CoDA-GQA-L
preprintConstrained Orthogonal Differential Attention with Grouped-Query Value-Routed Landmark Banks
Anthony Maio · February 2026
Abstract
CoDA-GQA-L compresses the KV cache from O(n) to a fixed budget of W+Me+Ms slots per layer—independent of sequence length—while retaining selective long-range context through dual memory banks. Applied to Mistral-7B-v0.3, the system achieves bounded perplexity of 5.94 on WikiText-2 at 2,048 context with a fixed 218 KB per-layer cache, compared to >2 MB for the baseline (+23.5% PPL overhead, 9.5× memory reduction). A two-phase training protocol first teaches differential attention with full context (2,000 steps), then adapts the model to bounded memory (600 steps). A 2×2 factorial ablation shows both methods achieve 5.75 PPL unbounded, but GQA loses +1.09 PPL going bounded while CoDA loses only +0.19—a 5.7× reduction in bounded penalty.
Architecture
Bounded KV Buffer — Fixed Size Per Layer
CoDA: Orthogonal Rotation
Produces the inhibitory query via learnable Givens rotation of the signal query. Saves D×D parameters per head (~16.7M for Mistral-7B) while preserving noise cancellation. Initialized near-identity for transparent warm-start.
Value-Routed Matching
Routes memory updates on values (RoPE-free) instead of keys (RoPE-contaminated). Preserves cos = 1 for identical inputs regardless of position, enabling reliable deduplication and prototype formation.
Fused Triton Kernels
Two custom kernels: fused differential FlashAttention (both streams in one HBM pass) and fused bank routing (replaces ~15 PyTorch launches). Verified on H200 with Triton 3.4.0.
Differential Attention Synergy: 2×2 Factorial
Both methods achieve identical unbounded PPL, confirming zero overhead from differential attention. The benefit is specific to bounded memory—a genuine synergy.

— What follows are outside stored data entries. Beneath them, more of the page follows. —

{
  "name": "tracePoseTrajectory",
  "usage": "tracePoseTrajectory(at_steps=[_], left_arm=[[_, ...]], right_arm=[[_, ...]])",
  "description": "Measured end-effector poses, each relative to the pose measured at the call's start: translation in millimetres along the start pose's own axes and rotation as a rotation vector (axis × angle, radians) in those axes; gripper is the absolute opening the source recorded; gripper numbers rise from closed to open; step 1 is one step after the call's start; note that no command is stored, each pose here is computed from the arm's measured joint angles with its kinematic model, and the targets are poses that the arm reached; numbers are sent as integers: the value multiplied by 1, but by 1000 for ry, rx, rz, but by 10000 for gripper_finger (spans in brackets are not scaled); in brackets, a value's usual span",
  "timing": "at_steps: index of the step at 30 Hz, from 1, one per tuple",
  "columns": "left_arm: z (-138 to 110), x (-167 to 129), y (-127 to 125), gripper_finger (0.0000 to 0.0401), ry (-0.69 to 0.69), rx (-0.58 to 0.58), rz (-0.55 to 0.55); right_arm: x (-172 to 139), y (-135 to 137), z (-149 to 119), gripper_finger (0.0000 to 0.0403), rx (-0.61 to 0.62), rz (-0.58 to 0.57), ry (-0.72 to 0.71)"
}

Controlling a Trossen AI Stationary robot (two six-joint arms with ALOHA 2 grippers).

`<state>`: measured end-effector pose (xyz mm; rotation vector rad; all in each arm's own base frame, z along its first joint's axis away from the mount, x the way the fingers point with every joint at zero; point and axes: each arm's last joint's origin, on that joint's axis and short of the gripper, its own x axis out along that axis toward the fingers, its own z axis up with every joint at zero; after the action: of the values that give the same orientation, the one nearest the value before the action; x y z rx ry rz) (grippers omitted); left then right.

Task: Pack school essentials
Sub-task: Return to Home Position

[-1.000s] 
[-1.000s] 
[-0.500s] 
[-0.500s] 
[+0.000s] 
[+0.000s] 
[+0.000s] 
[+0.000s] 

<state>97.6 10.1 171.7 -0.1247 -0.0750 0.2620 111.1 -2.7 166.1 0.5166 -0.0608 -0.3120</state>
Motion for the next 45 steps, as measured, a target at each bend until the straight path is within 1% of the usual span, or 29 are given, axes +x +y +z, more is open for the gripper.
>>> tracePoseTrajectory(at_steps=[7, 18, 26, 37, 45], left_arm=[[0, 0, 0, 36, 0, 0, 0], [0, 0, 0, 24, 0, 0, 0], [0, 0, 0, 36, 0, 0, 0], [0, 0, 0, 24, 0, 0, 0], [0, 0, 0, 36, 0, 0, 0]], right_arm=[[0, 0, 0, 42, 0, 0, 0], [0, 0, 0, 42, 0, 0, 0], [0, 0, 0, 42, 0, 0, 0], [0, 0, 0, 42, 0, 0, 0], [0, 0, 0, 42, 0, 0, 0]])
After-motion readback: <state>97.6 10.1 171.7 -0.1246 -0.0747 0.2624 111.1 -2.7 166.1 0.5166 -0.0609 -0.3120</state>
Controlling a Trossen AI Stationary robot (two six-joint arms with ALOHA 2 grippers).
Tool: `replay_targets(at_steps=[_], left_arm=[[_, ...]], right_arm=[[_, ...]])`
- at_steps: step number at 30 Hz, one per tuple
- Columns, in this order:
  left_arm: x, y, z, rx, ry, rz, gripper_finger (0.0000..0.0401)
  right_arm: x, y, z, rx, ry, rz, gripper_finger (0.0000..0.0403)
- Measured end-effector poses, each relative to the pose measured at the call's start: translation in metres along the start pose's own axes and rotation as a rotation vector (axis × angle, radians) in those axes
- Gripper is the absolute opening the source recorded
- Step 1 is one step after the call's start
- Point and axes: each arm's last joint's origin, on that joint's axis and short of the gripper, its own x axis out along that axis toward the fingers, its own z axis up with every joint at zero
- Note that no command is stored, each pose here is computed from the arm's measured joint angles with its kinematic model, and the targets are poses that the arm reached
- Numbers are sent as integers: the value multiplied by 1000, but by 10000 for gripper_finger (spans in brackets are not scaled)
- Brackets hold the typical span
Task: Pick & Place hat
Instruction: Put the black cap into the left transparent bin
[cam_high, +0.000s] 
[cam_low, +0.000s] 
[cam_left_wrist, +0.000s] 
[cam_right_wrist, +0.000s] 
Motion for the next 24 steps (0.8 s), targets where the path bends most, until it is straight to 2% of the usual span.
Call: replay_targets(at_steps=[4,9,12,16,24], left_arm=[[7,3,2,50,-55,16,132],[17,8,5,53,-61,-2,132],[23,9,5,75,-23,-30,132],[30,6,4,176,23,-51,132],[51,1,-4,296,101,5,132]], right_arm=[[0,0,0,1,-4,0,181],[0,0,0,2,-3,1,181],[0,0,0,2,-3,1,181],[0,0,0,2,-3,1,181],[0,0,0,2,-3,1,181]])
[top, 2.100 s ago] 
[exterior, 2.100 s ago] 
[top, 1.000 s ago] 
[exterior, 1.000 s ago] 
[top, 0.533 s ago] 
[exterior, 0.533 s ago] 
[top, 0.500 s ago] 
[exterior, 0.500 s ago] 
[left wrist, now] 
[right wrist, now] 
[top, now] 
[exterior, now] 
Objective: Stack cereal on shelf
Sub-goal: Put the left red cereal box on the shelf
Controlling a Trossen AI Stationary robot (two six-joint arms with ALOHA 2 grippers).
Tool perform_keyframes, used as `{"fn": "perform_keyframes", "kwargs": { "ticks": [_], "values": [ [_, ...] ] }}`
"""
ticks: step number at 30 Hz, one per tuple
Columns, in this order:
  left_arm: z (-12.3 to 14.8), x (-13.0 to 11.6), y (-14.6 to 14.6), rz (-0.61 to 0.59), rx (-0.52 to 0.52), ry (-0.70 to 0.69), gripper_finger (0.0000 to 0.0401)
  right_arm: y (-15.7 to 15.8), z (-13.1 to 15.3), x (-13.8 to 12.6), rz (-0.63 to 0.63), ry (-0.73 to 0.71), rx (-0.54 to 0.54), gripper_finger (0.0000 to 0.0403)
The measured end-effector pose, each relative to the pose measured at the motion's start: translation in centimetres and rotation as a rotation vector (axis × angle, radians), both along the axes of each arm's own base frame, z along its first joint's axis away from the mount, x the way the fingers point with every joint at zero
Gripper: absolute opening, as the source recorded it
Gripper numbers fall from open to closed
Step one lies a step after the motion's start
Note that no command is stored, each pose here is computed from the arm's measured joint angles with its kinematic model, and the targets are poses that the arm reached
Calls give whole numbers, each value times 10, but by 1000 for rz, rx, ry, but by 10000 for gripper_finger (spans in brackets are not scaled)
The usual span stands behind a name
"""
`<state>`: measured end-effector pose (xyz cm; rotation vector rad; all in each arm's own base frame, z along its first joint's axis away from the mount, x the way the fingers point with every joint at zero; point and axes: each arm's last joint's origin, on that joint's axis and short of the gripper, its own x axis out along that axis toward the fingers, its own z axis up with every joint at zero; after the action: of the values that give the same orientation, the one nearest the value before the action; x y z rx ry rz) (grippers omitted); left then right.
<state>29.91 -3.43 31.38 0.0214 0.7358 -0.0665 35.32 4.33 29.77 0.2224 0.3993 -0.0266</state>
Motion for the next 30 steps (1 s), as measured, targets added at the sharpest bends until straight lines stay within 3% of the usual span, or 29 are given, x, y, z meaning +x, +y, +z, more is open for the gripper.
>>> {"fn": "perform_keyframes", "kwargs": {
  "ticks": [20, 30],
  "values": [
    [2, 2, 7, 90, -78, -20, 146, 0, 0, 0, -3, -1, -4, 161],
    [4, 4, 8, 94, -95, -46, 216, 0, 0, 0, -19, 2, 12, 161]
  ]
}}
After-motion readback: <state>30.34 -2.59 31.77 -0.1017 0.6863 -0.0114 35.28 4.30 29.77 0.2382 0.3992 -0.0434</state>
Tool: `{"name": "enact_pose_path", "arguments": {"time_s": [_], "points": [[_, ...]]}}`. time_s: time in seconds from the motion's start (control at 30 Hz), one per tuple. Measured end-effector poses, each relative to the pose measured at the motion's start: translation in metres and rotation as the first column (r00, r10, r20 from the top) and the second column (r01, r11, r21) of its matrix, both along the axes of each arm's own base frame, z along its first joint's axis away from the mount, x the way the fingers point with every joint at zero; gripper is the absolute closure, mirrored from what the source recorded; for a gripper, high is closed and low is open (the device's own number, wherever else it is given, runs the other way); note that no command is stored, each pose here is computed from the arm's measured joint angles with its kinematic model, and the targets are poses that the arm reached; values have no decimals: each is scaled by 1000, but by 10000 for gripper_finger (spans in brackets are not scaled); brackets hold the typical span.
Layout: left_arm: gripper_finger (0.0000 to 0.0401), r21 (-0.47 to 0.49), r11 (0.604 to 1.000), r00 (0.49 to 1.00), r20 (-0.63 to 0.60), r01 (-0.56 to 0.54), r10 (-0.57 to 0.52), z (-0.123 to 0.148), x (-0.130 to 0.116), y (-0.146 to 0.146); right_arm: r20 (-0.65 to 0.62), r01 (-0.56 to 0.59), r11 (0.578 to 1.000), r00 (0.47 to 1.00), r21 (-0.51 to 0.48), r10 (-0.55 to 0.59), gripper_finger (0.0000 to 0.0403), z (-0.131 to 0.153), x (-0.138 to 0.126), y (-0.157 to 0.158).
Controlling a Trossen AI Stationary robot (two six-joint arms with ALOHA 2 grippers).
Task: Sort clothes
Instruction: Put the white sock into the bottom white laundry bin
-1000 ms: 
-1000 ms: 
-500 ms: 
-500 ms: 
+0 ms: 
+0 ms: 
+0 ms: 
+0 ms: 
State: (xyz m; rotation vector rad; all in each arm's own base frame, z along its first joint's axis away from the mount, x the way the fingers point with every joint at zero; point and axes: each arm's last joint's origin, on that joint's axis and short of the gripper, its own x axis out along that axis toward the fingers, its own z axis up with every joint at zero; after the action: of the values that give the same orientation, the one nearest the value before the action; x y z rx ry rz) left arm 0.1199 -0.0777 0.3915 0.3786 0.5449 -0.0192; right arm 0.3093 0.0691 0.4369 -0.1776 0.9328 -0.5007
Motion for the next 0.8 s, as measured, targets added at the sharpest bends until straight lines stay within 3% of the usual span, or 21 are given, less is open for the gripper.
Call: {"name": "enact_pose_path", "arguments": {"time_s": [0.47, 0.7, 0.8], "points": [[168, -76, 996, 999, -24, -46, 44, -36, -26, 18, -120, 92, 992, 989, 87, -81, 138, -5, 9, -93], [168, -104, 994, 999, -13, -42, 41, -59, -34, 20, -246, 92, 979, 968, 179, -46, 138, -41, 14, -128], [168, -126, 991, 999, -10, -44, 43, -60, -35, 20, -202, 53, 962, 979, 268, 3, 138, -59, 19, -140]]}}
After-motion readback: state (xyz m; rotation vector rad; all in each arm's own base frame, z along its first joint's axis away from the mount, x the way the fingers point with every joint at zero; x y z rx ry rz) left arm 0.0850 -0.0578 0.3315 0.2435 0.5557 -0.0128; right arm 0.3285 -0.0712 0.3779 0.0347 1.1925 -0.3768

| Method | Unbounded | Bounded | Penalty |
|---|---|---|---|
| Standard GQA | 5.75 | 6.84 | +1.09 |
| CoDA (diff attn) | 5.75 | 5.94 | +0.19 |
| Interaction effect | +0.90 | ||
| Penalty reduction factor | 5.7× | ||
Bounded Penalty Comparison
Bar width proportional to bounded penalty. Both start from identical 5.75 unbounded baseline.
Results on Mistral-7B
Perplexity Across Configurations
WikiText-2, bf16, 2,048 context
| Config | PPL | vs Base | Cache/Layer |
|---|---|---|---|
| Mistral-7B baseline | 4.81 | — | O(L) |
| CoDA unbounded | 5.38 | +11.9% | O(L) |
| CoDA bounded, medium | 5.94 | +23.5% | 217.9 KB |
| CoDA bounded, large | 6.22 | +29.3% | 3.0 MB |
| CoDA bounded, tiny | 6.31 | +31.2% | 108.9 KB |
| Window-only (no banks) | 6.22 | +29.3% | 129.2 KB |
Context-Length Scaling
Bounded medium-cache, trained at 8K
Remarkably flat between 1K–4K (5.94–5.95). Bar = inverse PPL (longer = better).
Compression at Scale
| Scenario | Standard KV | CoDA State | Compression |
|---|---|---|---|
| 7B, 2K ctx | 512 MB | 48 MB | 10.7× |
| 7B, 32K ctx | 8 GB | 48 MB | 170× |
| 7B, 128K ctx | 32 GB | 48 MB | 682× |
| 70B, 128K ctx | 160 GB | 120 MB | 1,365× |
At 70B/128K, bounded state saves ~160 GB—the difference between a multi-GPU cluster and a single consumer accelerator.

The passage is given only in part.